■ **WORK INSTRUCTION**: Begin at the top of the records and copy each line exactly. The line containing "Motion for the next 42" is the last one to include.

■ **TASK INPUT**:

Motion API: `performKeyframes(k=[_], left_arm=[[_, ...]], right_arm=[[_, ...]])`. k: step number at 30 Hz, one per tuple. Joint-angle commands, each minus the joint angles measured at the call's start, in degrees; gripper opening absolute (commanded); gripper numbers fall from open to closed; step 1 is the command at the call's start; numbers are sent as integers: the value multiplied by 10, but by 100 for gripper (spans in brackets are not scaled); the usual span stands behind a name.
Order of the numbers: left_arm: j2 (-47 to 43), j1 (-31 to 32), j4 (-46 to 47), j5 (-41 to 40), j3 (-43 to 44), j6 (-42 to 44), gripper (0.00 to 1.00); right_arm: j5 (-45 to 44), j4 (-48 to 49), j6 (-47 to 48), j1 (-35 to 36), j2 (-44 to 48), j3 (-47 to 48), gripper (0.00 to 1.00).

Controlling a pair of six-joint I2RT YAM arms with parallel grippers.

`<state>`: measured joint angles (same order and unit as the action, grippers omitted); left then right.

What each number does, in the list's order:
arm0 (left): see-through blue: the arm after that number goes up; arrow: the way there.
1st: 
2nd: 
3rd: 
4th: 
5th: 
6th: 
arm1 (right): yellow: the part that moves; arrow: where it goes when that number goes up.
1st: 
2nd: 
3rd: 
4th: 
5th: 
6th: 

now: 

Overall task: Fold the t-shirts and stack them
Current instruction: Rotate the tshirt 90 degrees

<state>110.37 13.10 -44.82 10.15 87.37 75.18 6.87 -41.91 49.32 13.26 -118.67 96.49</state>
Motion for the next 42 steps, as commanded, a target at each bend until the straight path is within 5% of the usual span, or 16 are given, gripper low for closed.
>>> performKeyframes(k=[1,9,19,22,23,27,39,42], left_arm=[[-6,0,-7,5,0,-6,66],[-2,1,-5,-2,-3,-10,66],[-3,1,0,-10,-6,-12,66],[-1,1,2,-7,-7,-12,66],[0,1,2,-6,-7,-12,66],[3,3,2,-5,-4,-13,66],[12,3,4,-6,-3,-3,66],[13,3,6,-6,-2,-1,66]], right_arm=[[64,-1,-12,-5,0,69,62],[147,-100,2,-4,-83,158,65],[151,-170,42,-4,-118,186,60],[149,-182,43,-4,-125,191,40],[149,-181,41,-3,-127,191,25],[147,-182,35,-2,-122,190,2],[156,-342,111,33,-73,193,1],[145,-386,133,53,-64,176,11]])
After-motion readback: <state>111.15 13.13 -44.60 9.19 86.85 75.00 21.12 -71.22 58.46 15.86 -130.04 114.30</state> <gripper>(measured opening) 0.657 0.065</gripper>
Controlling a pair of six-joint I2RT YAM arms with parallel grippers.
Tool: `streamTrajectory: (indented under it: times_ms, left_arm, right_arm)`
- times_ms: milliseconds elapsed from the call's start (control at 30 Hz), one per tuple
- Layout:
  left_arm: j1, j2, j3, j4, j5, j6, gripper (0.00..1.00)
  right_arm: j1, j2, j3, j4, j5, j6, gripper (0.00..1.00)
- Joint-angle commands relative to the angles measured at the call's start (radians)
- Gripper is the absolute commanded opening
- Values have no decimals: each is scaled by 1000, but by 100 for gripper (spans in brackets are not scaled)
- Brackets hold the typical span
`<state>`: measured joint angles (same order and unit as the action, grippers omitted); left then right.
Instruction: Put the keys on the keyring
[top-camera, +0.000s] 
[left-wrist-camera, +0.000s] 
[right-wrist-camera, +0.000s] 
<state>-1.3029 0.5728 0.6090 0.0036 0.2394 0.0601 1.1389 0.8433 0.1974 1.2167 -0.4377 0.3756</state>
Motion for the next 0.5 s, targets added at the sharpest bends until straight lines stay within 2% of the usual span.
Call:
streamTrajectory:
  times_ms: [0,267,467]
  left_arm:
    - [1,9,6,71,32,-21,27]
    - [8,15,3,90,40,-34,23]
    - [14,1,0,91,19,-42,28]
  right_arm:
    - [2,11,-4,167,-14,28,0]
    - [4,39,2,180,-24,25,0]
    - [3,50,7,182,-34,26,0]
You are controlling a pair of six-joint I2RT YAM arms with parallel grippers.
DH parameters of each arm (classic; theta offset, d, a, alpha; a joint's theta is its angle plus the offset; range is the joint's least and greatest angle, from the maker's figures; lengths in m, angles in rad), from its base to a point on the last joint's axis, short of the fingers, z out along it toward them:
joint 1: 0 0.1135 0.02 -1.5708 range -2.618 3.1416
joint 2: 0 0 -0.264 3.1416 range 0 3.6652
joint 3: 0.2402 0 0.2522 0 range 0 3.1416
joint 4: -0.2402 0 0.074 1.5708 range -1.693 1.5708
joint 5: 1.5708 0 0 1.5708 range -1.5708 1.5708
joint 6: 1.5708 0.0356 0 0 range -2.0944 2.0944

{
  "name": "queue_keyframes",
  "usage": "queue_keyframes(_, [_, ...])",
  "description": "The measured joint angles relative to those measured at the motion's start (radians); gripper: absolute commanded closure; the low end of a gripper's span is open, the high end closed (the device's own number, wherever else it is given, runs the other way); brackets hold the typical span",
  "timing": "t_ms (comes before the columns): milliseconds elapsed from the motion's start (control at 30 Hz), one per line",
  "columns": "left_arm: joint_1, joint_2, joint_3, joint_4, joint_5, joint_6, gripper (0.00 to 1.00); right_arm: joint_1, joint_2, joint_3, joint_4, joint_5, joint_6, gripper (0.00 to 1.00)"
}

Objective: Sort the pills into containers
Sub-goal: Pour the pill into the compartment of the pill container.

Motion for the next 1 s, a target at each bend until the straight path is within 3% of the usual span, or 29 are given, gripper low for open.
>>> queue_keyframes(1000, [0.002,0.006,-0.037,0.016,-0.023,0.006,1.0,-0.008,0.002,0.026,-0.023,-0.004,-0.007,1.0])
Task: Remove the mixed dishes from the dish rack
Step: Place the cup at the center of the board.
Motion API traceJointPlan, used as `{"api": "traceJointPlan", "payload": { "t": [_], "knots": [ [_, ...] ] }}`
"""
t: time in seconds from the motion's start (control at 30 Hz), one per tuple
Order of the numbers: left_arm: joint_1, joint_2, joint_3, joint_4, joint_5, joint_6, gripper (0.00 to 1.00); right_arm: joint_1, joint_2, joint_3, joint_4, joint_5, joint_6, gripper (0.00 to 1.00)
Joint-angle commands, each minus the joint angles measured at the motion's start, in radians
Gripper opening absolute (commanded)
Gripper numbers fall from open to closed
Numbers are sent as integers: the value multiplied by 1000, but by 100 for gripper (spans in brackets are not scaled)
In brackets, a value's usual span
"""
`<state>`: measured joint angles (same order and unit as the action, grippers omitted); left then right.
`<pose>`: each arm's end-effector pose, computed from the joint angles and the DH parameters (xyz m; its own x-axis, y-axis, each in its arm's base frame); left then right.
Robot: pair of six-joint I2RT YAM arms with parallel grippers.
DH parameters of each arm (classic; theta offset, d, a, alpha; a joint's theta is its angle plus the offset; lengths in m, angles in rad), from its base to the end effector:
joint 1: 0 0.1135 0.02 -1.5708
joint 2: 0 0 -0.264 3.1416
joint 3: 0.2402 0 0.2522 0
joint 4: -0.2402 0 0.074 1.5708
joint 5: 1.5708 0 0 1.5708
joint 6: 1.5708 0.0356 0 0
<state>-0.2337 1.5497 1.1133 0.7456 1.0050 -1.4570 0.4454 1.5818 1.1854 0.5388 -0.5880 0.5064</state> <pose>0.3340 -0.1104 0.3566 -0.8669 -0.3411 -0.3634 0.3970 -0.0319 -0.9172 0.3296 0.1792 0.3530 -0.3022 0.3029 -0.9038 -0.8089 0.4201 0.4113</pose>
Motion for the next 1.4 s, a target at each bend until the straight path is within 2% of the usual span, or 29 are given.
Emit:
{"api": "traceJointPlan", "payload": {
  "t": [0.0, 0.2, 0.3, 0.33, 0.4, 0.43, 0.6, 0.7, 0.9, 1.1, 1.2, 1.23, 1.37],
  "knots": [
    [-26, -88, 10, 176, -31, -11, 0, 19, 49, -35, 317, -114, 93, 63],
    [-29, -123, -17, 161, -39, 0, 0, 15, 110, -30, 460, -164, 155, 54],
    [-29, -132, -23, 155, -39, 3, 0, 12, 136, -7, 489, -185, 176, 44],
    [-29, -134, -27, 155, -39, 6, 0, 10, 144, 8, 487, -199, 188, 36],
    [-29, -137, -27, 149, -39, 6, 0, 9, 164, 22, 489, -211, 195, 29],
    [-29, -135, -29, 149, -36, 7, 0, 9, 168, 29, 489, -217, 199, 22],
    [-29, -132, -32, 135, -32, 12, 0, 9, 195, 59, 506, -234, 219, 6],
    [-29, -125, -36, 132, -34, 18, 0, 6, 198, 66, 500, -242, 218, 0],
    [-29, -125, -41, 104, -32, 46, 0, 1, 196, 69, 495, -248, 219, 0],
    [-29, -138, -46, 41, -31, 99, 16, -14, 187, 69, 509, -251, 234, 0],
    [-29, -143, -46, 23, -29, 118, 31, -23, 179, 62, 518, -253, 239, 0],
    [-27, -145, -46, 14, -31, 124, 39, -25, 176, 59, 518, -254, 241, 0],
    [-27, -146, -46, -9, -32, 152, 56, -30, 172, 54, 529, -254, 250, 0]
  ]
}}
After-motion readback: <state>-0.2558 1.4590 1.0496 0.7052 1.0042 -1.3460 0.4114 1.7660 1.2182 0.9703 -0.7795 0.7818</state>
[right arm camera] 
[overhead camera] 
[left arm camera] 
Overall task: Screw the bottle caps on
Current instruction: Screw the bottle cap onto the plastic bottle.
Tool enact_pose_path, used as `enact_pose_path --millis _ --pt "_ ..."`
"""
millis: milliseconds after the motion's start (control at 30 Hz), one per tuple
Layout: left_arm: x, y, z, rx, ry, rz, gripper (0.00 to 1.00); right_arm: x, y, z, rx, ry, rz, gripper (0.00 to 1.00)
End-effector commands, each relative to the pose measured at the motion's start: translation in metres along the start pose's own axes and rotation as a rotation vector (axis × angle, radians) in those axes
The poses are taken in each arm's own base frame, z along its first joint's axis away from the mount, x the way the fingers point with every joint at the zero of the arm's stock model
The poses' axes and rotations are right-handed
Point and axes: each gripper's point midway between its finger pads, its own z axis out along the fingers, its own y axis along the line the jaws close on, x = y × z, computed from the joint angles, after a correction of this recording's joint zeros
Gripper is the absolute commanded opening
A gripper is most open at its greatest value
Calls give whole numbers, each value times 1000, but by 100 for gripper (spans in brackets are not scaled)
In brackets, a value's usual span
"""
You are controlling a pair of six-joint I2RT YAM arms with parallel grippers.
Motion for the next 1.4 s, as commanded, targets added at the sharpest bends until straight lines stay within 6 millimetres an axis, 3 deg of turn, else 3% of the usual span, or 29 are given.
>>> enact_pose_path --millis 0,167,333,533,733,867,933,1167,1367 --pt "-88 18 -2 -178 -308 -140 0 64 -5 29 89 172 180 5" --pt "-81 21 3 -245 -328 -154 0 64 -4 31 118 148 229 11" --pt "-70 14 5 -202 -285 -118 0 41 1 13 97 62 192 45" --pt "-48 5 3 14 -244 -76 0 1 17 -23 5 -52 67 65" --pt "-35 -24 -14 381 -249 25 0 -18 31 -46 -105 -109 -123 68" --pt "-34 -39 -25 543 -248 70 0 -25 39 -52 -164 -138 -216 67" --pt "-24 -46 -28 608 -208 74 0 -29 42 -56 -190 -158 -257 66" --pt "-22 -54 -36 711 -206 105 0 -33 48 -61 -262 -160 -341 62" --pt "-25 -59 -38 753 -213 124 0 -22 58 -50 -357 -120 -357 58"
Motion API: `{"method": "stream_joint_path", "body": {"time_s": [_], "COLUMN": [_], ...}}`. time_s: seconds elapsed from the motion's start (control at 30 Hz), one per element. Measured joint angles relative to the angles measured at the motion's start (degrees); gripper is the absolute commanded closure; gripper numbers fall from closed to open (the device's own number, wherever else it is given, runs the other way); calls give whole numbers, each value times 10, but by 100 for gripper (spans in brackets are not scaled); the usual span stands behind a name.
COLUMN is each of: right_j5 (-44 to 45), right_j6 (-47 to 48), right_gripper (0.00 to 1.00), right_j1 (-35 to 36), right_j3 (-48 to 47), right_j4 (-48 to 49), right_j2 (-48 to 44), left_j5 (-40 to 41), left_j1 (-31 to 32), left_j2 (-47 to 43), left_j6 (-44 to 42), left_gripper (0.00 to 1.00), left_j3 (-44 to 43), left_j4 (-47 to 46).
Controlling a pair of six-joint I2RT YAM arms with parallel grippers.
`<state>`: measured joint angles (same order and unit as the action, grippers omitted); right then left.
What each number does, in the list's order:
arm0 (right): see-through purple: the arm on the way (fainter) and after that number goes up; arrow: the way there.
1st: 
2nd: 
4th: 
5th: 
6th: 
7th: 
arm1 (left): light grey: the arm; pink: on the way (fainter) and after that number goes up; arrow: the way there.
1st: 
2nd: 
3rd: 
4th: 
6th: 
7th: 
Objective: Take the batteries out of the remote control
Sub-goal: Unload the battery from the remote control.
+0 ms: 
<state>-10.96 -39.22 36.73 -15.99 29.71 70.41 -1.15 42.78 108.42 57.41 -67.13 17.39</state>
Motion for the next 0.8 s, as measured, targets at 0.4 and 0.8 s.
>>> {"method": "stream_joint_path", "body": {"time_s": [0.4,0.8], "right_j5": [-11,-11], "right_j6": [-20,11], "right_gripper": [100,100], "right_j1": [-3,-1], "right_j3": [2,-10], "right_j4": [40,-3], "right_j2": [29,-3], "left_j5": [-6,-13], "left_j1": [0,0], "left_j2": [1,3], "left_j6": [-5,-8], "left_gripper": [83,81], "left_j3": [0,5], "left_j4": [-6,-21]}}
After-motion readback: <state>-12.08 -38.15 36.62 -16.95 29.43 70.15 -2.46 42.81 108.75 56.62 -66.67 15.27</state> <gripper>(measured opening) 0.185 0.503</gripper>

■ **ANSWER SPACE**:
Motion API: `performKeyframes(k=[_], left_arm=[[_, ...]], right_arm=[[_, ...]])`. k: step number at 30 Hz, one per tuple. Joint-angle commands, each minus the joint angles measured at the call's start, in degrees; gripper opening absolute (commanded); gripper numbers fall from open to closed; step 1 is the command at the call's start; numbers are sent as integers: the value multiplied by 10, but by 100 for gripper (spans in brackets are not scaled); the usual span stands behind a name.
Order of the numbers: left_arm: j2 (-47 to 43), j1 (-31 to 32), j4 (-46 to 47), j5 (-41 to 40), j3 (-43 to 44), j6 (-42 to 44), gripper (0.00 to 1.00); right_arm: j5 (-45 to 44), j4 (-48 to 49), j6 (-47 to 48), j1 (-35 to 36), j2 (-44 to 48), j3 (-47 to 48), gripper (0.00 to 1.00).

Controlling a pair of six-joint I2RT YAM arms with parallel grippers.

`<state>`: measured joint angles (same order and unit as the action, grippers omitted); left then right.

What each number does, in the list's order:
arm0 (left): see-through blue: the arm after that number goes up; arrow: the way there.
1st: 
2nd: 
3rd: 
4th: 
5th: 
6th: 
arm1 (right): yellow: the part that moves; arrow: where it goes when that number goes up.
1st: 
2nd: 
3rd: 
4th: 
5th: 
6th: 

now: 

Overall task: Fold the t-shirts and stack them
Current instruction: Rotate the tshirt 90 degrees

<state>110.37 13.10 -44.82 10.15 87.37 75.18 6.87 -41.91 49.32 13.26 -118.67 96.49</state>
Motion for the next 42 steps, as commanded, a target at each bend until the straight path is within 5% of the usual span, or 16 are given, gripper low for closed.

The answer has been written out completely.